▶ _Your goal_: From the entries below, gather each line containing the word "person".

-=-=-

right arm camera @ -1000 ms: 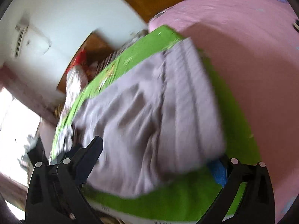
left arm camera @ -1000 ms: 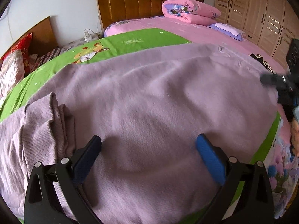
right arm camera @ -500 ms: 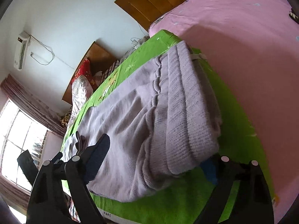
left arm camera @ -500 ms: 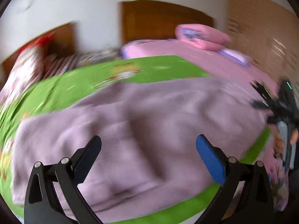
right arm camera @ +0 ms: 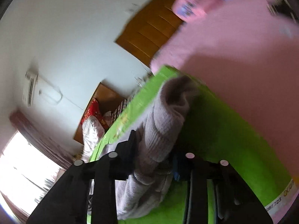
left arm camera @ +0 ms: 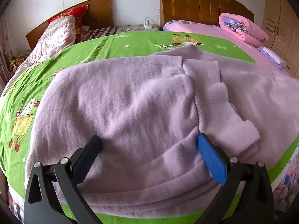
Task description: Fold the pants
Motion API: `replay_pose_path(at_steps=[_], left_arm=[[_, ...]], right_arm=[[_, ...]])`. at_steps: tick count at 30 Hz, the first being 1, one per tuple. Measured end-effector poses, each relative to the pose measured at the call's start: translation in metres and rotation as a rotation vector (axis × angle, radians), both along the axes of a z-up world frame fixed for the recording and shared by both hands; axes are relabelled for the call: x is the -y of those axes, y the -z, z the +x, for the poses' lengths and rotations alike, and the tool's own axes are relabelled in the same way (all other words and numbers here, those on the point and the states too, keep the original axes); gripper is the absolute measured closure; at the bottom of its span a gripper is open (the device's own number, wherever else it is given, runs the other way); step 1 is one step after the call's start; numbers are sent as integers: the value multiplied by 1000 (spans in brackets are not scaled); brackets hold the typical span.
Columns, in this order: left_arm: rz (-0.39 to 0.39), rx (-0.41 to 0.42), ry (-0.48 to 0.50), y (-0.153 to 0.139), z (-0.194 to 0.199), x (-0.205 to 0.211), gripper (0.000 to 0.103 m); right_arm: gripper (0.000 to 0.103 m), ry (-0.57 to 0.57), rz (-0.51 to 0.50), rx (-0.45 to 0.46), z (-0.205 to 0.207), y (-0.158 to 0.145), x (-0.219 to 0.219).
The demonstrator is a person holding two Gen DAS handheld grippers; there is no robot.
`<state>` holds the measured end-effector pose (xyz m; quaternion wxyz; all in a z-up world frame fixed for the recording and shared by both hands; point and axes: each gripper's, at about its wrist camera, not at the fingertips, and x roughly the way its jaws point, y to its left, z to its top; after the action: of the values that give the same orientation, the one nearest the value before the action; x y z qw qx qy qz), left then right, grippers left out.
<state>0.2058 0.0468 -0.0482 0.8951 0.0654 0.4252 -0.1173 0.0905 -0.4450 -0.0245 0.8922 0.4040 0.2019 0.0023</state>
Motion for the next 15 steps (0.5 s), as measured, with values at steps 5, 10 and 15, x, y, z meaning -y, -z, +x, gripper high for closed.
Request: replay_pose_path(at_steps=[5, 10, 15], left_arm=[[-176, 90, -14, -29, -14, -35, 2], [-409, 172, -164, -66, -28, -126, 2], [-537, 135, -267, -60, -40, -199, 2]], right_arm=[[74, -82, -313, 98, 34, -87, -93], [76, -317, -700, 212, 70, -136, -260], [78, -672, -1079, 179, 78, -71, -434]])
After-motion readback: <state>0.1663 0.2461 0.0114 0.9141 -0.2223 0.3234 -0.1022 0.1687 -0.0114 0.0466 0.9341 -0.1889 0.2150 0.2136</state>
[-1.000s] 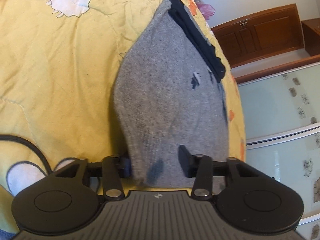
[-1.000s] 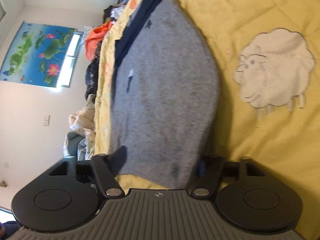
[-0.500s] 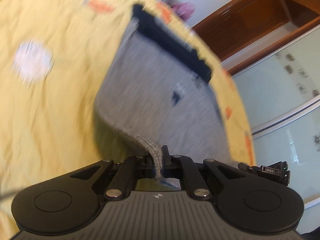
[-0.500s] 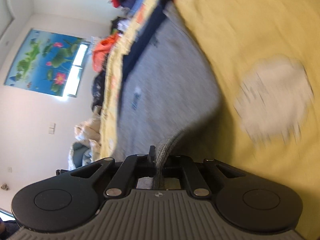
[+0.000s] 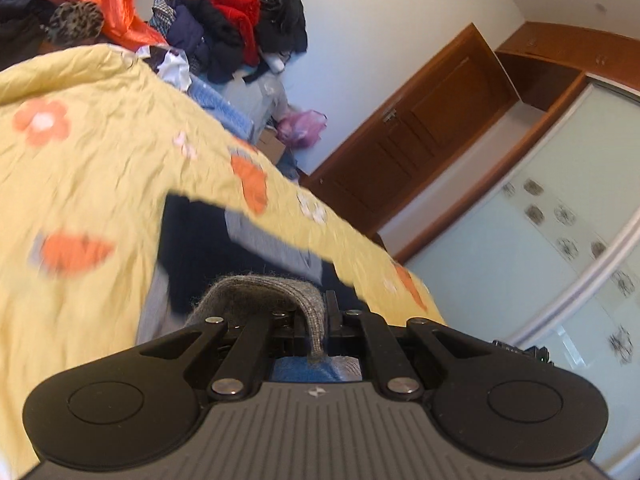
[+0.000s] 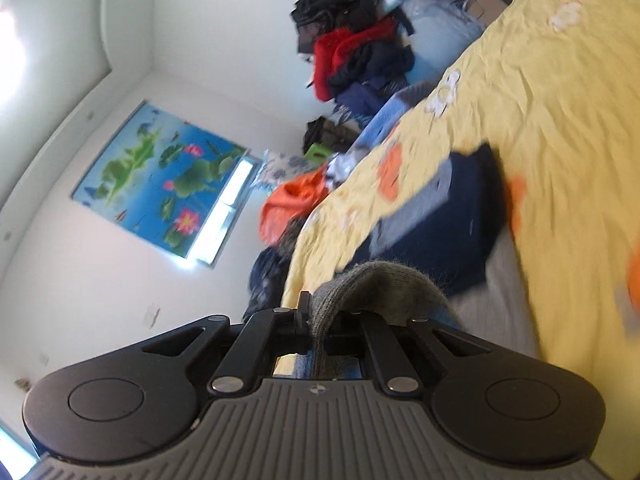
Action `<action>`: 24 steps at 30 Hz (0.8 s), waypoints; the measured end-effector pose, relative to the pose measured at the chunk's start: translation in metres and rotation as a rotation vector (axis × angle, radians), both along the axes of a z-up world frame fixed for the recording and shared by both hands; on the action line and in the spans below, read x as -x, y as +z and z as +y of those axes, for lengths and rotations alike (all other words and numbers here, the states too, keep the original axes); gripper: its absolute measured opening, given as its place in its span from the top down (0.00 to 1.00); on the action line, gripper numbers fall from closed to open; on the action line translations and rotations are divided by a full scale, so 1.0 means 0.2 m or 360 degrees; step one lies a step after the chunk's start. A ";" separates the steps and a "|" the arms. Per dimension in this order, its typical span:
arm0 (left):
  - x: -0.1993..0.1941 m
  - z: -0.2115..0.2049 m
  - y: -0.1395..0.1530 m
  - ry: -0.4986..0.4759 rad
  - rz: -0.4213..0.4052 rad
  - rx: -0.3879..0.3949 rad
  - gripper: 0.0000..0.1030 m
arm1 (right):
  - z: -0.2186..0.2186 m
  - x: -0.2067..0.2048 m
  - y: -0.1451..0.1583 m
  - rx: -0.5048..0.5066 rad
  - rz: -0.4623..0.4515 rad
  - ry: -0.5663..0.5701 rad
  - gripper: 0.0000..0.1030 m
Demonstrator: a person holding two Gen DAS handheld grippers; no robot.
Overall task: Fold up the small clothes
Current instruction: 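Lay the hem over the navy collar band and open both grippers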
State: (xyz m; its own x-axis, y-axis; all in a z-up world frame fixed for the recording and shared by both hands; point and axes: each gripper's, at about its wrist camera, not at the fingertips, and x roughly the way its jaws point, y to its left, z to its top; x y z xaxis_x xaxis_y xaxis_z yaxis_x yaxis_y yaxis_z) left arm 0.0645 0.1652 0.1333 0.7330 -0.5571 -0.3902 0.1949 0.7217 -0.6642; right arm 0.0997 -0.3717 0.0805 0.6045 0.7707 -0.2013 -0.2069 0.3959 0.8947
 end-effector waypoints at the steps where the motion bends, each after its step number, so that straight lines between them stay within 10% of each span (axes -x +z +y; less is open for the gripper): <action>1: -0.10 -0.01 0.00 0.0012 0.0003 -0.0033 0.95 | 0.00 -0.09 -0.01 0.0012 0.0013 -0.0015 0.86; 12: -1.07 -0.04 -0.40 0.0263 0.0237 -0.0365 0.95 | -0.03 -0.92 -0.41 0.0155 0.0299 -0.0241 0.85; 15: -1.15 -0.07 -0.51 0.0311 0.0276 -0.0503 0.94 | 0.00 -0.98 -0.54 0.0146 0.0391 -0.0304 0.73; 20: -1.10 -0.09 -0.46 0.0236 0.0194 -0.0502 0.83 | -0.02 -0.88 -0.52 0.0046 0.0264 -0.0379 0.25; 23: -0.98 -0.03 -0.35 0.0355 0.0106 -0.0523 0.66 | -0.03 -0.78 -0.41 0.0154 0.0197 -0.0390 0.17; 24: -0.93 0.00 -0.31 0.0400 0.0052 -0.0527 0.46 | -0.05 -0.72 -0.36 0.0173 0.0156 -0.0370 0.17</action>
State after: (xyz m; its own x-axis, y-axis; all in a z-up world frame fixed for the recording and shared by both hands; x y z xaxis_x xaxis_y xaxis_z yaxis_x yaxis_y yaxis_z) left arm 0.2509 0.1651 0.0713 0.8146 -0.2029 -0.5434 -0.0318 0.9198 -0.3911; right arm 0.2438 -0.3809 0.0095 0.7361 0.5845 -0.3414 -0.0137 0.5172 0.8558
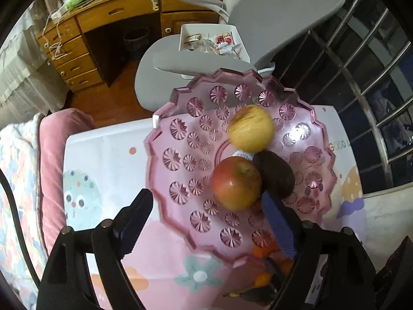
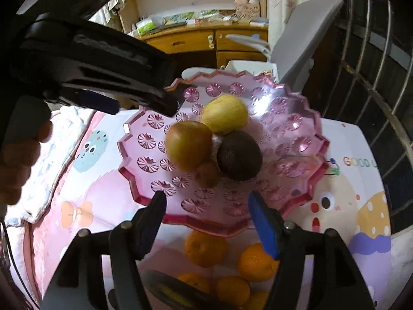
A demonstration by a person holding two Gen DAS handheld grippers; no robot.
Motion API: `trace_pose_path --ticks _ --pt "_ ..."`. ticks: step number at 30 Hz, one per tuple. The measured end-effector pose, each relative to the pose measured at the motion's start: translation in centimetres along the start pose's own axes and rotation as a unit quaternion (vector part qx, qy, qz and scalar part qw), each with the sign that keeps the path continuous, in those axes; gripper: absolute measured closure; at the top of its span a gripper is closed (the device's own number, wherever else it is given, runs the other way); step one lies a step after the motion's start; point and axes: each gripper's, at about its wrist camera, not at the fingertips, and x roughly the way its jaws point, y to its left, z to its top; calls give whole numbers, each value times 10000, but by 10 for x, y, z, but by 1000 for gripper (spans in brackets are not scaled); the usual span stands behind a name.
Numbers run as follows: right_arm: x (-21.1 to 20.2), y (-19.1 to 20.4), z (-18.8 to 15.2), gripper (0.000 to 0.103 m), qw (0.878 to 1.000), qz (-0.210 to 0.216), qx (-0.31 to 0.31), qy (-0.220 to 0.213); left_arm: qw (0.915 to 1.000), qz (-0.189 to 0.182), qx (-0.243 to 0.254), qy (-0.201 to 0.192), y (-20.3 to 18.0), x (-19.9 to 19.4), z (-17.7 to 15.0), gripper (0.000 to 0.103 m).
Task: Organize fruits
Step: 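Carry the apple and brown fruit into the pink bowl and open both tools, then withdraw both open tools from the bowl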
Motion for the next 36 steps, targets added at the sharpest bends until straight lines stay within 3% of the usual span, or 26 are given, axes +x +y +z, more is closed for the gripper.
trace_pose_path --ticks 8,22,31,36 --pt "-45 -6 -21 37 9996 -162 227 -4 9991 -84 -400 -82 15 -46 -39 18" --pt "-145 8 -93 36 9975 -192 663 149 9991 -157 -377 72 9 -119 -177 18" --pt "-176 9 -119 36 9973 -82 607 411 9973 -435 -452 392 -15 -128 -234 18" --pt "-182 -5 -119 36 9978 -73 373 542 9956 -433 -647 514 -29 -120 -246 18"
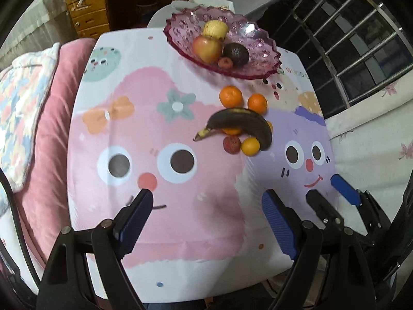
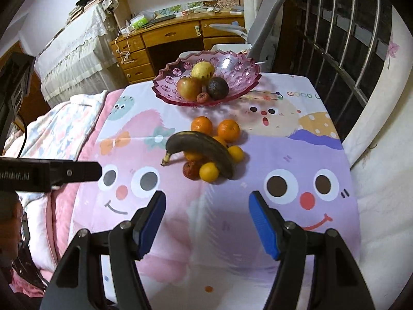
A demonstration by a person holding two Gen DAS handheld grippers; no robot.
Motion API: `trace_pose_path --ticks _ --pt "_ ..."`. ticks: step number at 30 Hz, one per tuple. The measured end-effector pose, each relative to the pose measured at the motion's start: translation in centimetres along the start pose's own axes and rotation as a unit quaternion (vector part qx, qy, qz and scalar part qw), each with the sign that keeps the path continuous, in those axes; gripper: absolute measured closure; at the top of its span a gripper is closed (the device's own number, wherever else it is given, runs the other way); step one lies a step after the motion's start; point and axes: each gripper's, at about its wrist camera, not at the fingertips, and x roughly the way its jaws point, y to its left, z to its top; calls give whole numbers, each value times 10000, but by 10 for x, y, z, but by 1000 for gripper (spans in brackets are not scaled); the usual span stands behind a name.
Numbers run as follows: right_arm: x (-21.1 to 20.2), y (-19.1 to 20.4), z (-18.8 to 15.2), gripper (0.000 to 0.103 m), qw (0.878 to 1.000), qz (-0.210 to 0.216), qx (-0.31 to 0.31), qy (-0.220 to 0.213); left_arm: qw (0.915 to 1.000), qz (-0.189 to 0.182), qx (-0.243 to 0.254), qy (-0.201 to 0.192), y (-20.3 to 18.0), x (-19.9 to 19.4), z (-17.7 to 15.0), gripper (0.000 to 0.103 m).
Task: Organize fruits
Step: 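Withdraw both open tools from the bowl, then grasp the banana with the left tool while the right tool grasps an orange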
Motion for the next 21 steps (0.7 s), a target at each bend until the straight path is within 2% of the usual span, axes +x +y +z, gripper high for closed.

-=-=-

▶ _Written solution_:
The demonstrator is a person holding two Gen DAS handheld grippers; there is no robot.
Demonstrator: a person holding two Gen DAS handheld grippers; no robot.
A demonstration by a person holding two Gen DAS handheld grippers; no robot.
A demonstration by a person holding two Gen DAS handheld grippers; no robot.

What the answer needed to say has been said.